The why’s of a writer

I love to write, that’s a given. In fact, I’d hazard a guess and say most people love to write, be it writing a post on twitter to share their most recent nature pic (of sunsets and sunrises and their dog/cat/other pet doing something of interest to their human owners), to writing a story or two or a line of poetry, to even the day-to-day messages to their work colleagues. Ok, maybe sending emails isn’t that fun, but it can be occasionally entertaining when you find a fox-related-gif. I saw Zootropolis only last week and I find the Nicholas P. Wilde gifs hilariously entertaining. I wish I could pull off a tie… or a hustle for that matter.

But what is it about writing that entices so much? Is it the just that instinct to make yourself heard, like when the wolf bays to the moonlight and echoes the other pack around it?
Or is it deeper than that? Do we write because we want to understand ourselves and the world around us?

I attended the Guildford Book Festival last year and heard an interesting take on writing. One of the writers in the audience said that we write to explain the world around us and our own impressions of it.

When I look further into why we write, I also come across more reasonings. Like George Orwell, for example, who says:

“All writers are vain, selfish, and lazy, and at the very bottom of their motives there lies a mystery.”

He even goes on to explain 4 reasons as to why we write.

In part, I sort of understand the reasonings but I don’t agree completely. Yes, maybe I write for the first reason: ‘Sheer Egoism’, and even for the second: ‘Aesthetic Enthusiasm’. I like writing because the words look pretty on the page… and I want someone to remember those pretty, pretty words were written by no other than myself…

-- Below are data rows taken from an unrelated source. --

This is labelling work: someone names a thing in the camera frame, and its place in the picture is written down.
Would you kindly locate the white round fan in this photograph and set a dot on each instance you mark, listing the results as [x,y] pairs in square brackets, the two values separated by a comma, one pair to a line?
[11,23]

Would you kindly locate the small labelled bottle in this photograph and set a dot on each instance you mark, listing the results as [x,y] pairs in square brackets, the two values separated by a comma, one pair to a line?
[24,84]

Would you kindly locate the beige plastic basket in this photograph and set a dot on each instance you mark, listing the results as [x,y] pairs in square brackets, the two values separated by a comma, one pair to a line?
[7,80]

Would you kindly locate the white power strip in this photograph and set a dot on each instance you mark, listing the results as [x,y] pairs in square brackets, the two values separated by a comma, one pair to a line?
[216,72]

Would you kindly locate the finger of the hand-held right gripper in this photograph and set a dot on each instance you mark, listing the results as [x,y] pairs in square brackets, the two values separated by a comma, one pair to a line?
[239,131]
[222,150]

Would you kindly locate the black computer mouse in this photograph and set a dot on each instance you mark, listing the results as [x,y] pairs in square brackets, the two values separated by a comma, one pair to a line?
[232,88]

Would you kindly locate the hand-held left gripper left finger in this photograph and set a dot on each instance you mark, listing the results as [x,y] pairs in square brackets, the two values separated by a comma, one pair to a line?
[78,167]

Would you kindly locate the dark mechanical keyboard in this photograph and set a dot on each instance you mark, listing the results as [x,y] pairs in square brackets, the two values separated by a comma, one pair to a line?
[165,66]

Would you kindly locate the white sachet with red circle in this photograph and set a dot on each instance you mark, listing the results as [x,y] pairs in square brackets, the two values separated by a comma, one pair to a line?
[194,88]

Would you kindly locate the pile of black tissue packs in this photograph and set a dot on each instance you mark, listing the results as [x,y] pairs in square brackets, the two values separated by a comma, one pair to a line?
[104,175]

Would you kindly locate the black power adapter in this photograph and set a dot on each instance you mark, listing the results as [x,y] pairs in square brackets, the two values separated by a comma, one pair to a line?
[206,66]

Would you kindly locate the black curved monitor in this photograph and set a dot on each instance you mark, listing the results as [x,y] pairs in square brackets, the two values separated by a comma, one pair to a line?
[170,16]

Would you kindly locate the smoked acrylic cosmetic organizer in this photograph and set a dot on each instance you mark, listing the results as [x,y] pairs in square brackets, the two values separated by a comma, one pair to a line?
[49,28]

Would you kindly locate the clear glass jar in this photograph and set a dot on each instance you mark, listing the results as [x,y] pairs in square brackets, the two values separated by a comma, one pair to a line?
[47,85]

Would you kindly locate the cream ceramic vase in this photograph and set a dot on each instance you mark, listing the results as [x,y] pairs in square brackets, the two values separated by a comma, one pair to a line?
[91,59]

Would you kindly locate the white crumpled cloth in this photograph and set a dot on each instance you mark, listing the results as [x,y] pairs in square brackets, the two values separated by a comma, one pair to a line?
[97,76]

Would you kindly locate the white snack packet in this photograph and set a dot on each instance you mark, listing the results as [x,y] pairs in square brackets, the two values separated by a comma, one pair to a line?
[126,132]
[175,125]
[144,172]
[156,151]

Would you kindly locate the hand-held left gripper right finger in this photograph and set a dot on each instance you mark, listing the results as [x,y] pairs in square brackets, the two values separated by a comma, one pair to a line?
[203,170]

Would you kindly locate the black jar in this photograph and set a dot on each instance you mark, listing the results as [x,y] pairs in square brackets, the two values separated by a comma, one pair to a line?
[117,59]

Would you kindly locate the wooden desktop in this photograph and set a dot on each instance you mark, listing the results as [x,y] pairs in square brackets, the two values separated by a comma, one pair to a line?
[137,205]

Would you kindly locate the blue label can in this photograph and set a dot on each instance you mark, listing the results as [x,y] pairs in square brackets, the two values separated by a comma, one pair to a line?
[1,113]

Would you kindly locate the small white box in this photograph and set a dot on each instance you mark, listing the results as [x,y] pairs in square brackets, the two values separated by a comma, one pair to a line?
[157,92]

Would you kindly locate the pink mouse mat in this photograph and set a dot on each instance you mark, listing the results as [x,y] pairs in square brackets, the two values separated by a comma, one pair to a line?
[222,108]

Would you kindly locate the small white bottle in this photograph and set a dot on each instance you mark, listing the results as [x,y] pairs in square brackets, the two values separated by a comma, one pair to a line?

No. I think it’s far deeper than that. We write to explain our thoughts and our feelings and why things happen, why things are what they are and why they aren’t, and what ifs and what could’s. It’s a messy world out there beyond the front door, and foxes just the same as humans want to make sense of it.

And in-between the writing what do we do but observe? Watch the world pass by, watch what’s happening and think and ponder, until we can put to words what we’ve seen on the page.

Yes, I love to write. There are so many of us who do, and many of us will find ourselves washed along the tide of words and writers, but we’ll go on writing as long as we know how.